O Big Brother Brasil ganhou por breve tempo um concorrente de audiência: a expulsão dos seis a nove mil moradores da favela Pinheirinho, em San José Ocampo, levada a cabo por dois mil policiais, mil integrantes da guarda civil, uns 200 cachorros, e 600 cavalos. Isso antes da Rota chegar da capital.
As cenas são dantescas: casas pegando fogo, balas de borracha na cabeça, idosos com AVC jogados no pátio dum abrigo improvisado, pulseirinhas para identificar fora do abrigo os moradores da comunidade(não se sabe se nelas estava escrito "Jude"), gás jogado em gente já confinada. Não se sabe exatamente (as declarações oficiais não inspiram confiança) se houve mortes. Moradores foram impedidos de retirar seus pertences, incluídos os documentos.
O processo foi confuso e antidemocrático: a justiça paulista determinou a desocupação sem que o caso estivesse bem explicado, a justiça federal ordenou que isso fosse sustado. O governador tomou para si a competência, que é do STJ, de entre duas ordens conflitantes escolher a que mais lhe convinha; não importa que o STJ depois tivesse confirmado a decisão - em desacordo com súmula vinculante anteriormente emitida pelo mesmo STJ sobre a questão do conflito entre a justiça federal e a estadual.

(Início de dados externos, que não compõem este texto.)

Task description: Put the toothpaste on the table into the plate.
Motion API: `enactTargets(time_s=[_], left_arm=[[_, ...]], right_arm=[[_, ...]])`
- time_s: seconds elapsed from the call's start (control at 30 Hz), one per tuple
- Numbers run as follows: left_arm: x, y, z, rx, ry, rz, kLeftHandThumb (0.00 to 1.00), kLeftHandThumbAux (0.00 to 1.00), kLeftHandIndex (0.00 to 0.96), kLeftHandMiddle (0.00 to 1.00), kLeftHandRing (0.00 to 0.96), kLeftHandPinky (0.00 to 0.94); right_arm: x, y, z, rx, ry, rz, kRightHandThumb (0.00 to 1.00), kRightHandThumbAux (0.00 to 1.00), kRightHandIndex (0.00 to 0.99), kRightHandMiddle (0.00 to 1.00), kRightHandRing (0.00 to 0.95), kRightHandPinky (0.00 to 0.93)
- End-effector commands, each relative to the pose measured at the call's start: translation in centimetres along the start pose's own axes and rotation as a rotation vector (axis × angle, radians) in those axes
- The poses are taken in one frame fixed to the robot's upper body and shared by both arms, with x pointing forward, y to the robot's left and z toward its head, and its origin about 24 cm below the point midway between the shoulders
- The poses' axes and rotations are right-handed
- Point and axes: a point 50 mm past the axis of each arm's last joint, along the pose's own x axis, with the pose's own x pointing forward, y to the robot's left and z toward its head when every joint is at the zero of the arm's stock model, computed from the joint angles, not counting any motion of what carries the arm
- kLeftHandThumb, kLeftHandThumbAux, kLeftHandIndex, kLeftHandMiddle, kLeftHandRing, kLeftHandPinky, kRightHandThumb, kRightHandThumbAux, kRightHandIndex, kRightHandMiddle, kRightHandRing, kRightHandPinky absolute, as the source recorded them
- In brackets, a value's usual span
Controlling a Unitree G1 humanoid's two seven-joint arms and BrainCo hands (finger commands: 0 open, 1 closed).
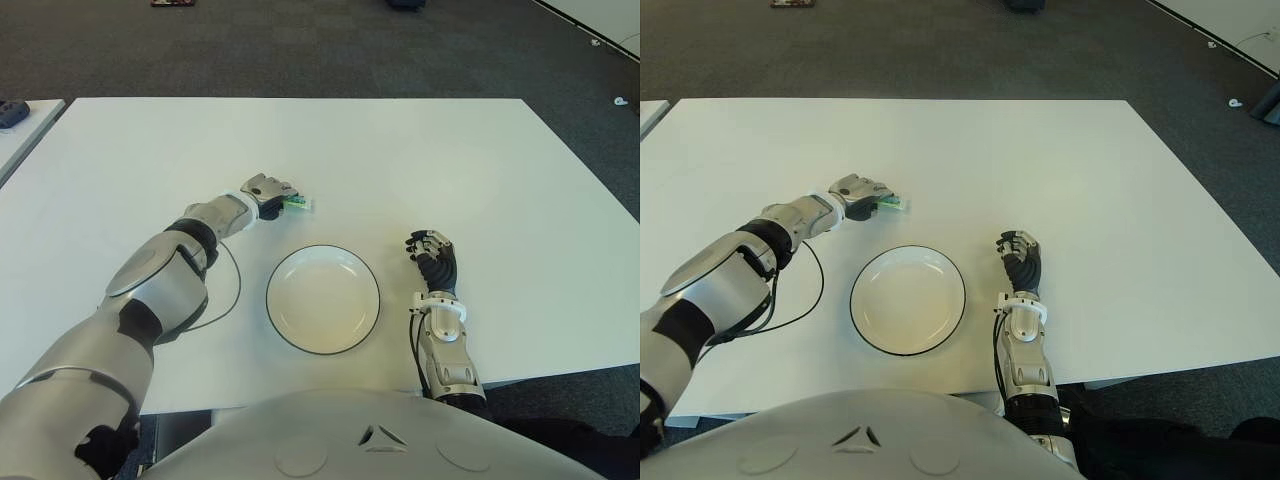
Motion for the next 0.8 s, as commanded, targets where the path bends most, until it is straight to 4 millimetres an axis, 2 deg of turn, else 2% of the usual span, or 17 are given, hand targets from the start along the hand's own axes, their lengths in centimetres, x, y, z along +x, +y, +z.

As entrelinhas são suspeitas: os beneficiários da ação de desocupação são a própria prefeitura da cidade, que ao invés de pensar em solução de moradia para os favelados incitou a xenofobia contra eles ao dizer que eram "estrangeiros," e o "investidor" (como tem sido chamado nos jornais) Naji Nahas. Este vem a ser, caso alguém pergunte, dos maiores estelionatários da história do Brasil, responsável sozinho pela quebra da Bolsa do Rio de Janeiro, que foi de metade do mercado brasileiro de ações para traço em um ano. Há indícios de que o terreno pode na verdade ser do estado, e ter sido simplesmente grilado pelo "investidor."
Mas com tudo isso, Pinheirinhos é excepcional? Só em grau, e mesmo assim não tanto quanto se gostaria; a notoriedade vem mais da (acidental ou não) bem feita ação de propaganda dos moradores, que ganharam notícia de jornal pelo insólito de se armarem em "exército de Brancaleone" (foi a alcunha mais comum) para resistir à polícia. Desocupações pelo batalhão choque de favelas e outras áreas de moradia, algumas com posse formal da terra, são comuns, ousaria dizer diárias no Brasil inteiro. Com requintes de crueldade em muitos casos. São, até, mais notórias no exterior do que no Brasil; fotos de moradores andrajosos na frente de paredes de escudos policiais são presença rotineira em listas das melhores fotos jornalísticas do ano. O Brasil, para os mais pobres, é mais violento e arbitrário, tem menos direitos humanos, do que a URSS no período pós- ou pré-Stalin.
A banalidade do mal é sua regra; ele é burocrático e sem graça, como alertava Hannah Arendt, mas também é banal por cotidiano e recorrente. Nesse lodaçal, governo federal não teve participação direta nos acontecimentos, dessa vez (vejamos quando algum lugar no Rio for desocupado "para as Olimpíadas"), mas ao lavar suas mãos do caso, com a simbólica aprovação que provavelmente será dada pela presença de Dilma na festa do aniversário da capital, ajuda a impedir que um dia essa situação mude. Não que as forças conservadoras que assim são ajudadas por um governo dito de esquerda vão em algum momento agradecer a ajuda. Cría cuervos, que te comen los ojos.
2 comentários:
Nunca ouvi falar de presidente de Tribunal ir pessoalmente "acompanhar" cumprimento de ordem judicial - que, como já explicado, devia estar suspensa.